TASK STATEMENT |
Nothing but the text should be carried over: reproduce all the data exactly and leave out every image.

BEGIN DATA SEGMENT

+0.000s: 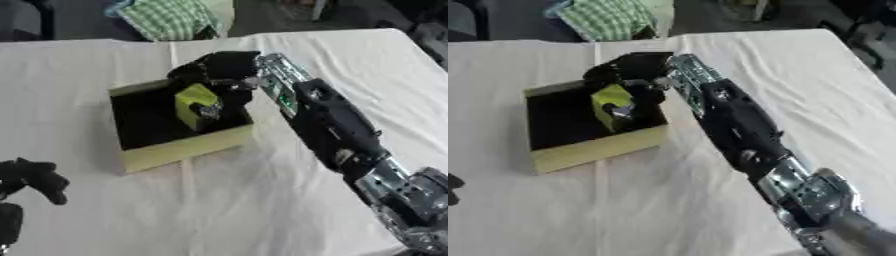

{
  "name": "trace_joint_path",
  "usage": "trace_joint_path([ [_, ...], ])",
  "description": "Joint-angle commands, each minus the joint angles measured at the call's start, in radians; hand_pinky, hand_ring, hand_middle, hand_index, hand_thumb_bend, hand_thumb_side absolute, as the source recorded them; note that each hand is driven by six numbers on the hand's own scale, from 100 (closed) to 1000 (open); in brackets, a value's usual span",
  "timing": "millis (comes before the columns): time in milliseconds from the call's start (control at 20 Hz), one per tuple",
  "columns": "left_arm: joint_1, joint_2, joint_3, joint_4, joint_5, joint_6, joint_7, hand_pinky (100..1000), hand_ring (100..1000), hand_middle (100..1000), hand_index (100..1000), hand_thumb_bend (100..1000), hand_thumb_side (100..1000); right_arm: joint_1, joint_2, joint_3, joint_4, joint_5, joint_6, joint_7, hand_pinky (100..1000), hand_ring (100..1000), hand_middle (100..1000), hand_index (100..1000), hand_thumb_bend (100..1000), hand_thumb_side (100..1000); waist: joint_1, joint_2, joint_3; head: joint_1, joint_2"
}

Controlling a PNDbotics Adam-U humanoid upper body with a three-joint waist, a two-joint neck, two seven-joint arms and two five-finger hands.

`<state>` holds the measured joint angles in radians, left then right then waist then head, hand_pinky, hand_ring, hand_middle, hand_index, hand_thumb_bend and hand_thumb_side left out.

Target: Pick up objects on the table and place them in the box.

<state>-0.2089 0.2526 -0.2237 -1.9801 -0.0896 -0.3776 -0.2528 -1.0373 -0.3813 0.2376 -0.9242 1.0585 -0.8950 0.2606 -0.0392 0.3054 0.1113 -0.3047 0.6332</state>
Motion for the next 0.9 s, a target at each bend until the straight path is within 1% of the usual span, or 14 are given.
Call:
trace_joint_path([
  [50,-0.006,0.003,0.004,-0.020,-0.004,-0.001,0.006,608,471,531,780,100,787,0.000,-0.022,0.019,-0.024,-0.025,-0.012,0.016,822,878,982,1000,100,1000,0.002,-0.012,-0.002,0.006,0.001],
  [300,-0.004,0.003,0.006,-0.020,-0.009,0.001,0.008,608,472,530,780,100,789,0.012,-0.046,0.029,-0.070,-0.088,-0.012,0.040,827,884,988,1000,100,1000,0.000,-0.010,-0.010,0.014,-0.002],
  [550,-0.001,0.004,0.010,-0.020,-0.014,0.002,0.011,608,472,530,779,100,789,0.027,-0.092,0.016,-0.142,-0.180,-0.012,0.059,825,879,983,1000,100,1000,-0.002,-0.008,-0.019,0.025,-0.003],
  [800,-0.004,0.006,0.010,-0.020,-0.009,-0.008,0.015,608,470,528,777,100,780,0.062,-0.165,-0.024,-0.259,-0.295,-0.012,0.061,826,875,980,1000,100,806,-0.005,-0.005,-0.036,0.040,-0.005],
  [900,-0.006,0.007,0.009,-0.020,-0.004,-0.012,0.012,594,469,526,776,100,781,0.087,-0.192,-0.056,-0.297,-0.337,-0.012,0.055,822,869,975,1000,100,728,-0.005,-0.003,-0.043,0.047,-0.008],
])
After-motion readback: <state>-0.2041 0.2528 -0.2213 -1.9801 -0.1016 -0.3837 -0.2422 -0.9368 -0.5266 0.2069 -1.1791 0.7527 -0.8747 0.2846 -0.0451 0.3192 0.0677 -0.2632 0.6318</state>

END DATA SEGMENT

RESPONSE BELOW |
+0.000s: 

{
  "name": "trace_joint_path",
  "usage": "trace_joint_path([ [_, ...], ])",
  "description": "Joint-angle commands, each minus the joint angles measured at the call's start, in radians; hand_pinky, hand_ring, hand_middle, hand_index, hand_thumb_bend, hand_thumb_side absolute, as the source recorded them; note that each hand is driven by six numbers on the hand's own scale, from 100 (closed) to 1000 (open); in brackets, a value's usual span",
  "timing": "millis (comes before the columns): time in milliseconds from the call's start (control at 20 Hz), one per tuple",
  "columns": "left_arm: joint_1, joint_2, joint_3, joint_4, joint_5, joint_6, joint_7, hand_pinky (100..1000), hand_ring (100..1000), hand_middle (100..1000), hand_index (100..1000), hand_thumb_bend (100..1000), hand_thumb_side (100..1000); right_arm: joint_1, joint_2, joint_3, joint_4, joint_5, joint_6, joint_7, hand_pinky (100..1000), hand_ring (100..1000), hand_middle (100..1000), hand_index (100..1000), hand_thumb_bend (100..1000), hand_thumb_side (100..1000); waist: joint_1, joint_2, joint_3; head: joint_1, joint_2"
}

Controlling a PNDbotics Adam-U humanoid upper body with a three-joint waist, a two-joint neck, two seven-joint arms and two five-finger hands.

`<state>` holds the measured joint angles in radians, left then right then waist then head, hand_pinky, hand_ring, hand_middle, hand_index, hand_thumb_bend and hand_thumb_side left out.

Target: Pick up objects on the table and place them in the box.

<state>-0.2089 0.2526 -0.2237 -1.9801 -0.0896 -0.3776 -0.2528 -1.0373 -0.3813 0.2376 -0.9242 1.0585 -0.8950 0.2606 -0.0392 0.3054 0.1113 -0.3047 0.6332</state>
Motion for the next 0.9 s, a target at each bend until the straight path is within 1% of the usual span, or 14 are given.
Call:
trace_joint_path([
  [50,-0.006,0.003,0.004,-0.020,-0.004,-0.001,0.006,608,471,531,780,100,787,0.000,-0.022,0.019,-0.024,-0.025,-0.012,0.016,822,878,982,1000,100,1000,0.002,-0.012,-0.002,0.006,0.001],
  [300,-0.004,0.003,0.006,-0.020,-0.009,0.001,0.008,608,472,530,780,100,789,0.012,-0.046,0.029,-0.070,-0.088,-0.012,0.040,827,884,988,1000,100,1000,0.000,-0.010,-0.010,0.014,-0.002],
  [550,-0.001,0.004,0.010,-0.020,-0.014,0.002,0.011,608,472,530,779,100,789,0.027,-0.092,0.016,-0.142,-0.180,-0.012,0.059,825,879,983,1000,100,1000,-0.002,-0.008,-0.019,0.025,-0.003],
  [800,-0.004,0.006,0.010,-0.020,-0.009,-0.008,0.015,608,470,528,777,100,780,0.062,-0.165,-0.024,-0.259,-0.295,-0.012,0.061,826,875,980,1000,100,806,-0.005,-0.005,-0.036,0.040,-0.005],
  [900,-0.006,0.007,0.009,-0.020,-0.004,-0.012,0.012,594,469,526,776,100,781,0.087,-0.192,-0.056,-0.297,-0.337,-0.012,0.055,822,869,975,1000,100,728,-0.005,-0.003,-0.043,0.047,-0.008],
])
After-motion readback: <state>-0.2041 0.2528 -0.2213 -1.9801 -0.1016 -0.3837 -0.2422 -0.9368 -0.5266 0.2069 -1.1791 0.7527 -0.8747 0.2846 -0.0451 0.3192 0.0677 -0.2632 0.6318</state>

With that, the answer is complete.